**PROBLEM REQUIREMENTS**.
Retype the entries below exactly, dropping the images.
=== RECORDS FOR THE TASK ===
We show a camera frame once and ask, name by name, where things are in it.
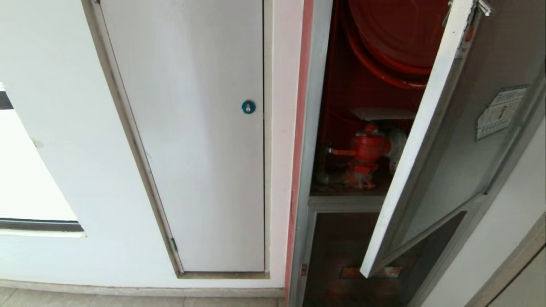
tiled floor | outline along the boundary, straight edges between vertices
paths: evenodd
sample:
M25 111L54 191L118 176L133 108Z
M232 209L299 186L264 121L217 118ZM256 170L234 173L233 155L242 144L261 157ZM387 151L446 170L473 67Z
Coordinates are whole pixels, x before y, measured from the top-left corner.
M284 299L99 296L0 287L0 306L282 307L284 306Z

blue lock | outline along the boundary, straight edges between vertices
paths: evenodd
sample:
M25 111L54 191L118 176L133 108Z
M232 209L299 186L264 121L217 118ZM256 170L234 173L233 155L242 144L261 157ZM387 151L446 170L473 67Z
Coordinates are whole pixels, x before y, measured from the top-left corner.
M252 100L246 100L242 103L241 109L245 114L252 114L256 111L256 104Z

baseboard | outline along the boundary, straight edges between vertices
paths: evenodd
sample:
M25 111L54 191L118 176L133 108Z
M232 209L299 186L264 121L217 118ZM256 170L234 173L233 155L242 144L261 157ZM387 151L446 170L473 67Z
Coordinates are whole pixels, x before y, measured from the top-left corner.
M37 291L114 296L159 297L284 297L284 288L140 288L48 284L0 279L0 287Z

warning sign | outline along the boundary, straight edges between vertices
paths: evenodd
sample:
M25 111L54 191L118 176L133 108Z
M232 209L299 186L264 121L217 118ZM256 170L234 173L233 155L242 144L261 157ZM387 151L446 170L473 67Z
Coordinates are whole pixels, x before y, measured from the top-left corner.
M510 126L527 85L501 88L476 121L476 141Z

access door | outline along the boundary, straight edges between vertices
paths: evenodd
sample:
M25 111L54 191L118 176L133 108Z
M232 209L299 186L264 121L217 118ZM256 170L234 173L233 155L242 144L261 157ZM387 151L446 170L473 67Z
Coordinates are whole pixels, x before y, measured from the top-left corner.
===
**RESPONSE TO THIS TASK**.
We show a camera frame once and ask, name by name, where things are in it.
tiled floor | outline along the boundary, straight edges between vertices
paths: evenodd
sample:
M25 111L54 191L118 176L133 108Z
M232 209L299 186L264 121L217 118ZM256 170L234 173L233 155L242 144L261 157ZM387 151L446 170L473 67Z
Coordinates are whole pixels, x before y, measured from the top-left corner.
M284 299L99 296L0 287L0 306L282 307L284 306Z

blue lock | outline along the boundary, straight edges between vertices
paths: evenodd
sample:
M25 111L54 191L118 176L133 108Z
M232 209L299 186L264 121L217 118ZM256 170L234 173L233 155L242 144L261 157ZM387 151L446 170L473 67Z
Coordinates are whole pixels, x before y, measured from the top-left corner.
M252 100L246 100L242 103L241 109L245 114L252 114L256 111L256 104Z

baseboard | outline along the boundary, straight edges between vertices
paths: evenodd
sample:
M25 111L54 191L118 176L133 108Z
M232 209L299 186L264 121L217 118ZM256 170L234 173L233 155L242 144L261 157ZM387 151L446 170L473 67Z
Coordinates are whole pixels, x before y, measured from the top-left corner.
M37 291L114 296L159 297L284 297L284 288L140 288L48 284L0 279L0 287Z

warning sign | outline along the boundary, straight edges between vertices
paths: evenodd
sample:
M25 111L54 191L118 176L133 108Z
M232 209L299 186L264 121L217 118ZM256 170L234 173L233 155L242 144L261 157ZM387 151L446 170L473 67Z
Coordinates are whole pixels, x before y, measured from the top-left corner.
M510 126L527 85L501 88L476 121L476 141Z

access door | outline along the boundary, straight edges between vertices
paths: evenodd
sample:
M25 111L54 191L118 176L133 108Z
M232 209L299 186L264 121L217 118ZM256 170L234 173L233 155L242 144L261 157ZM387 151L446 170L473 67Z
Coordinates are whole pixels, x before y, measured from the top-left corner.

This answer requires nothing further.